Re: [Python-Dev] Help with Unicode arrays in NumPy

2006-02-07 Thread Stephen J. Turnbull
 Travis == Travis E Oliphant [EMAIL PROTECTED] writes:

Travis Numpy supports arrays of arbitrary fixed-length records.
Travis It is much more than numeric-only data now.  One of the
Travis fields that a record can contain is a string.  If strings
Travis are supported, it makes sense to support unicode strings
Travis as well.

That is not obvious.  A string is really an array of bytes, which for
historical reasons in some places (primarily the U.S. of A.) can be
used to represent text.  Unicode, on the other hand, is intended to
represent text streams robustly and does so in a universal but
flexible way ... but all of the different Unicode transformation
formats are considered to represent the *identical* text stream.  Some
applications may specify a transformation format, others will not.

In any case, internally Python is only going to support *one*; all the
others must be read in through codecs anyway.  See below.

Travis This allows NumPy to memory-map arbitrary data-files on
Travis disk.

In the case where a transformation format *is* specified, I don't see
why you can't use a byte array field (ie, ordinary string) of
appropriate size for this purpose, and read it through a codec when it
needs to be treated as text.  This is going to be necessary in
essentially all of the cases I encounter, because the files are UTF-8
and sane internal representations are either UTF-16 or UTF-32.  In
particular, Python's internal representation is 16 or 32 bits wide.

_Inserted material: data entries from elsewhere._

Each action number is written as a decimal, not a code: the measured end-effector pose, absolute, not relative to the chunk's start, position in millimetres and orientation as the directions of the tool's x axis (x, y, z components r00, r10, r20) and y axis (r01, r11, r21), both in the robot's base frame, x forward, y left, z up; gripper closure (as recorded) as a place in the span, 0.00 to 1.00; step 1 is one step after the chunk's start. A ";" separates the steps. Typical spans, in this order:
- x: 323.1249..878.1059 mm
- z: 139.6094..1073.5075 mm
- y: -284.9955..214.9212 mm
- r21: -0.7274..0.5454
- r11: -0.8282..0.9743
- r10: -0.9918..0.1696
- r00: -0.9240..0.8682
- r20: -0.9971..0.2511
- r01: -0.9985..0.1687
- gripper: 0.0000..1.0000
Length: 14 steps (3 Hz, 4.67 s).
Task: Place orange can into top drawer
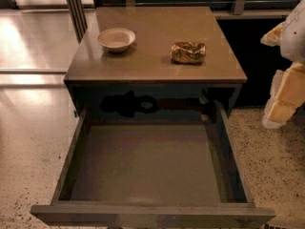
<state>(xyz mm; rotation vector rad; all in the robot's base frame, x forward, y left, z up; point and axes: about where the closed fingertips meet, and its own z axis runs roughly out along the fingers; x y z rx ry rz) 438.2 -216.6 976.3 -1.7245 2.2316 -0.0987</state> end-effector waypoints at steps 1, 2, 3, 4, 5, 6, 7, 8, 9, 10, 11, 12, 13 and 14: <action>438.3 976.3 -216.6 -0.246 0.269 -0.953 -0.221 -0.207 -0.931 0.00; 461.2 977.4 -208.2 -0.261 0.239 -0.959 -0.186 -0.213 -0.935 0.00; 497.1 970.7 -199.7 -0.259 0.197 -0.967 -0.143 -0.211 -0.946 0.00; 538.7 957.6 -186.8 -0.232 0.152 -0.972 -0.103 -0.211 -0.961 0.00; 578.1 935.5 -170.3 -0.199 0.128 -0.974 -0.086 -0.209 -0.972 0.00; 607.0 909.9 -159.8 -0.165 0.125 -0.975 -0.090 -0.202 -0.978 0.00; 635.3 897.0 -157.7 -0.203 0.139 -0.979 -0.103 -0.178 -0.969 0.00; 635.4 897.0 -157.7 -0.203 0.138 -0.979 -0.103 -0.178 -0.969 0.00; 653.9 899.1 -156.9 -0.226 0.128 -0.976 -0.083 -0.201 -0.966 0.00; 688.0 894.8 -152.2 -0.246 0.098 -0.973 -0.041 -0.227 -0.964 0.00; 714.2 863.2 -151.2 -0.185 0.091 -0.945 -0.027 -0.325 -0.979 0.00; 733.2 865.8 -139.0 -0.210 0.101 -0.920 -0.012 -0.391 -0.973 0.00; 733.3 865.7 -139.0 -0.210 0.101 -0.920 -0.012 -0.391 -0.972 0.00; 750.6 849.9 -133.1 -0.213 0.105 -0.918 -0.013 -0.396 -0.971 0.00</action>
Offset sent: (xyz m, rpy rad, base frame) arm 0.0520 0.0178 -0.0011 0.0066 -0.0196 0.0776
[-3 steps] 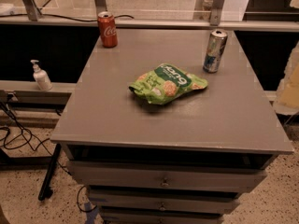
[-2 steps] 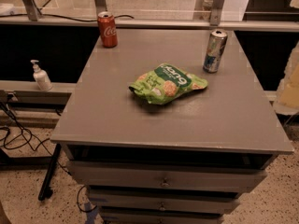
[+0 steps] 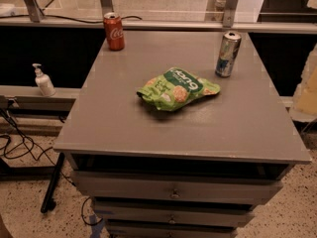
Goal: Move green rice chip bag near coke can
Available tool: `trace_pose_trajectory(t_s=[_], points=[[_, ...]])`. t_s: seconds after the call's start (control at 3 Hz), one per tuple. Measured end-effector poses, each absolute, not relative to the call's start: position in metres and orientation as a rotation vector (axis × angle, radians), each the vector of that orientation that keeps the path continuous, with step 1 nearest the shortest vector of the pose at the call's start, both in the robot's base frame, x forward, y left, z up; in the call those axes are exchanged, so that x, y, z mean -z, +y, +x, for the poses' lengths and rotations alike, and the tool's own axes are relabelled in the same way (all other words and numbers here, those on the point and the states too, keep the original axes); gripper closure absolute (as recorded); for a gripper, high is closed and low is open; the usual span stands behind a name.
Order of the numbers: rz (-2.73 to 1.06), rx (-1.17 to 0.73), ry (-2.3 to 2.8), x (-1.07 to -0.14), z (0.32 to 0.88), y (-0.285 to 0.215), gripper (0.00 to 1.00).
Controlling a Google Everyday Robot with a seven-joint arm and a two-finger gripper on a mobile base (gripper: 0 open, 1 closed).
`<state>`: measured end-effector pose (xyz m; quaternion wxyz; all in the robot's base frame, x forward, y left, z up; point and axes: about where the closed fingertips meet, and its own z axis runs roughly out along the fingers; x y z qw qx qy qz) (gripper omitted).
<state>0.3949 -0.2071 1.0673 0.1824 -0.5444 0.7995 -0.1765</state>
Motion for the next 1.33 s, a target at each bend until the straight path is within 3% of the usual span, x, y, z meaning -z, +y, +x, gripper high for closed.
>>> trace_pose_trajectory(t_s=[0.33,1.0,1.33], points=[[-1.506,0.454,2.22,-1.057,0.403,-0.19,0.0],[-1.394,0.217,2.105,-0.998,0.442,-0.1,0.0],[-1.364,0.237,2.033,-1.017,0.448,-0.09,0.0]])
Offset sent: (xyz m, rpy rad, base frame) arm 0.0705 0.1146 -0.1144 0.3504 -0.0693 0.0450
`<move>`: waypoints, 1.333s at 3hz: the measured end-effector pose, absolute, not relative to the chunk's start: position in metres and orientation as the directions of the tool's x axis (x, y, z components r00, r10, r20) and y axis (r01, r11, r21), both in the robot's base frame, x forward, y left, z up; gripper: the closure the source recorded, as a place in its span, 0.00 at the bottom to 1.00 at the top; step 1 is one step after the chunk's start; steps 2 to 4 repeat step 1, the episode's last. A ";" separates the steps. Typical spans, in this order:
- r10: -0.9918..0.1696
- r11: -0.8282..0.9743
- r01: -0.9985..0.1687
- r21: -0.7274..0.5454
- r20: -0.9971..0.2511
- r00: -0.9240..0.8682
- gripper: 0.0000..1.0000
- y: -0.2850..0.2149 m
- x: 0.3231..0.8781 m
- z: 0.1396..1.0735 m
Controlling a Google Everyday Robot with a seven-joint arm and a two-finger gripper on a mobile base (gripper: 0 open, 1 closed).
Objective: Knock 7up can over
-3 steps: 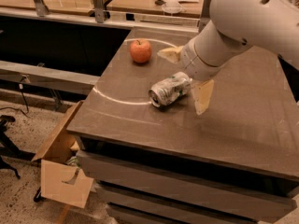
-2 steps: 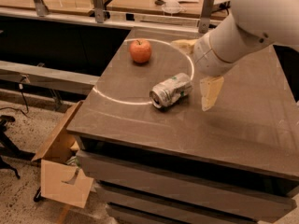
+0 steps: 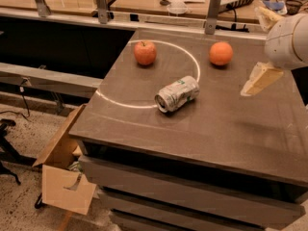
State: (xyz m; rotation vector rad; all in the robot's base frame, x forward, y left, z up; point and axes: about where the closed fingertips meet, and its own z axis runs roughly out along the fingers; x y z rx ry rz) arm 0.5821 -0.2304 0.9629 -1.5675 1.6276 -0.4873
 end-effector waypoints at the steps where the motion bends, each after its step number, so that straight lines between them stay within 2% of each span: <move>1: -0.953 0.164 -0.638 -0.752 -0.288 0.094 0.00 -0.229 0.584 0.965; 4: -0.953 0.164 -0.638 -0.752 -0.288 0.094 0.00 -0.229 0.584 0.965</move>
Offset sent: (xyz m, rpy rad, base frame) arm 0.0000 0.0000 0.0000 0.0000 0.0000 0.0000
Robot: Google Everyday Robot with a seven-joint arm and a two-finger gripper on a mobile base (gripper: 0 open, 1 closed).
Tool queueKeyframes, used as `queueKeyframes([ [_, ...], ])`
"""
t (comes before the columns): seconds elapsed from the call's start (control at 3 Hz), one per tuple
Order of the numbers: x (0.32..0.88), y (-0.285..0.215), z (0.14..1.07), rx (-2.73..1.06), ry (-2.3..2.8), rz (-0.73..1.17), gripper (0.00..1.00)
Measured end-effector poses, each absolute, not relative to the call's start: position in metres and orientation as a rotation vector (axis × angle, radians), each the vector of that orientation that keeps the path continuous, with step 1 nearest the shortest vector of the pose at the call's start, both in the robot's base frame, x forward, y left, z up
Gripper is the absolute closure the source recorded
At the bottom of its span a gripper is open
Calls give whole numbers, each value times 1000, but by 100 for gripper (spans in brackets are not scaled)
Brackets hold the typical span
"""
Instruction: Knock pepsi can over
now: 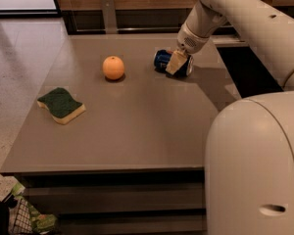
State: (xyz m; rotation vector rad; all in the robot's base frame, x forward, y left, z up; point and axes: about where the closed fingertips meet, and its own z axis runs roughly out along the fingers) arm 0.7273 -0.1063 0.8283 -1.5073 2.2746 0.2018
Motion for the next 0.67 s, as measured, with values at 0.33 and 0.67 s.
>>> queueKeyframes([
  [0.33, 727, -105, 826, -1510, 2276, 204, 15],
  [0.67, 727, -105, 826, -1510, 2276, 205, 0],
])
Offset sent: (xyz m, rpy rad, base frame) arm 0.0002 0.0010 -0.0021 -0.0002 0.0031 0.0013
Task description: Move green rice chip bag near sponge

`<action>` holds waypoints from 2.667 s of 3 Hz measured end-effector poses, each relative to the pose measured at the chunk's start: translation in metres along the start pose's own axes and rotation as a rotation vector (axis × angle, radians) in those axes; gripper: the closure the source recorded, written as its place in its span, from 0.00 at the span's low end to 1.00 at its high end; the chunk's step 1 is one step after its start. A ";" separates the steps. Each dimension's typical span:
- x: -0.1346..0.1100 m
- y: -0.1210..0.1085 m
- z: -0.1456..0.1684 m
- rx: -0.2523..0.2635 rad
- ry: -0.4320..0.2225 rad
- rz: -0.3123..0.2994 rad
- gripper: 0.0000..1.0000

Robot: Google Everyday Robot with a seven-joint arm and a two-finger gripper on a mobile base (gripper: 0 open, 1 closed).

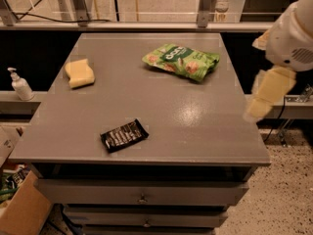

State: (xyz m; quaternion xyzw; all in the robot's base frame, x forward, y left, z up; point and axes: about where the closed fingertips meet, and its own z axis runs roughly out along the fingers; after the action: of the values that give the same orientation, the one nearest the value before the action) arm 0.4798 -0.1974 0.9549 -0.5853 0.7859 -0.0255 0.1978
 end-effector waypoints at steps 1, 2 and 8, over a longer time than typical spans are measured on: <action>-0.010 -0.019 -0.001 0.071 -0.042 0.005 0.00; -0.010 -0.019 -0.001 0.071 -0.042 0.004 0.00; -0.069 -0.157 0.174 0.134 -0.207 0.272 0.00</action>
Offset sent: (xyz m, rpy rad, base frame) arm 0.0195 0.0034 0.0078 0.0238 -0.0761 -0.0136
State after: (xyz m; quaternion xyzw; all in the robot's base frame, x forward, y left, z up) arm 0.6982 -0.1489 0.8566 -0.4587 0.8298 0.0093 0.3177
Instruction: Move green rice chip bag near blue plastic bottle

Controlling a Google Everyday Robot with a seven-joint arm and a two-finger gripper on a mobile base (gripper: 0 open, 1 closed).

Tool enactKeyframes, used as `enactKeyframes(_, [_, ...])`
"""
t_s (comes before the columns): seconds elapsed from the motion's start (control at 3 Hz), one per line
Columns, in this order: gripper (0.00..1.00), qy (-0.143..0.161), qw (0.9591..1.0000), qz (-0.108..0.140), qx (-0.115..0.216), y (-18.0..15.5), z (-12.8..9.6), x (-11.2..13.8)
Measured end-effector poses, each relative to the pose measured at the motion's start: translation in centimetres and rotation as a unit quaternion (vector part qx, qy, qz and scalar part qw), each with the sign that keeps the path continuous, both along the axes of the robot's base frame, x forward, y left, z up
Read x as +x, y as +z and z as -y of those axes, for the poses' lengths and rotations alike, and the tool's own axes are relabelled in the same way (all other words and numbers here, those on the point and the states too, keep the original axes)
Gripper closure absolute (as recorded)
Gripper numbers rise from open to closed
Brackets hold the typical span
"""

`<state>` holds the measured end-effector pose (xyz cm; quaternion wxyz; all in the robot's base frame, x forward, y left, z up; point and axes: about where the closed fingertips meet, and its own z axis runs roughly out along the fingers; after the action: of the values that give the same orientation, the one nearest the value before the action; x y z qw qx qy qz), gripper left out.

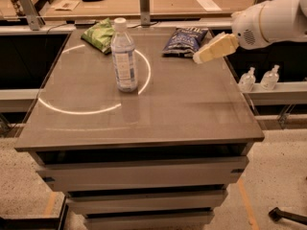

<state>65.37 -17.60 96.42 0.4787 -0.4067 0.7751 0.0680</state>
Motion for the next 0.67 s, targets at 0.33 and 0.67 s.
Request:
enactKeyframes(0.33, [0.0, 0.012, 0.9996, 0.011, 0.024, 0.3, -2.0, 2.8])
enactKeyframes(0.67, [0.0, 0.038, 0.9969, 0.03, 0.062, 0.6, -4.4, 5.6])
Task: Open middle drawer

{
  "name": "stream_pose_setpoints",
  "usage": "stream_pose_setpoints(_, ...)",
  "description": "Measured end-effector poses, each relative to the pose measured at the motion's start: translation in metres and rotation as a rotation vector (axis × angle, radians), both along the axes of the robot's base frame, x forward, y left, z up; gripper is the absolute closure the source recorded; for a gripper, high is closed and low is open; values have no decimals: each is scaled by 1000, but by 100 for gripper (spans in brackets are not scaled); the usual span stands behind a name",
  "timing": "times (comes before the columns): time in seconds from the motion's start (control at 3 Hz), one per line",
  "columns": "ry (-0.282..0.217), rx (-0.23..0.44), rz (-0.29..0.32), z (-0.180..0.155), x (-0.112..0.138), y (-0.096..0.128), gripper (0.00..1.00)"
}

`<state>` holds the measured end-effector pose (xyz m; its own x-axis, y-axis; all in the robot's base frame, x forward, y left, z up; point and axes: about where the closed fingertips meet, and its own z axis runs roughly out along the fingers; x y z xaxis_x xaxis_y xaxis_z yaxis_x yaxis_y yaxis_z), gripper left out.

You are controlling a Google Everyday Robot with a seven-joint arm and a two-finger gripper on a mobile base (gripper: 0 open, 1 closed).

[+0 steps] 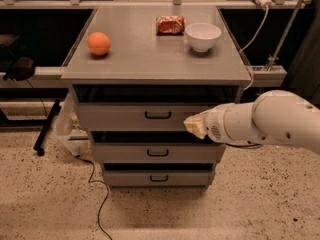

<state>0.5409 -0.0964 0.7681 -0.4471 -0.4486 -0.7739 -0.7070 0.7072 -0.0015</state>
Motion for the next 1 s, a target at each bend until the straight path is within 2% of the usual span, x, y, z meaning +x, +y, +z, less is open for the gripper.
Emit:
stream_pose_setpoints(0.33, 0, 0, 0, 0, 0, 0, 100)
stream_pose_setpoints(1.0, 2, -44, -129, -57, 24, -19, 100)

Travis Perhaps you should explain why you think NumPy shouldn't
Travis support Unicode

Because it can't, not in the way you would like to, if I understand
you correctly.  Python chooses *one* of the many standard
representations for internal use, and because of the way the standard
is specified, it doesn't matter which one!  And none of the others can
be represented directly, all must be decoded for internal use and
encoded when written back to external media.  So any memory mapping
application is inherently nonportable, even across Python
implementations.

Travis And Python does not support arbitrary Unicode characters
Travis on narrow builds?  Then how is \U0010 represented?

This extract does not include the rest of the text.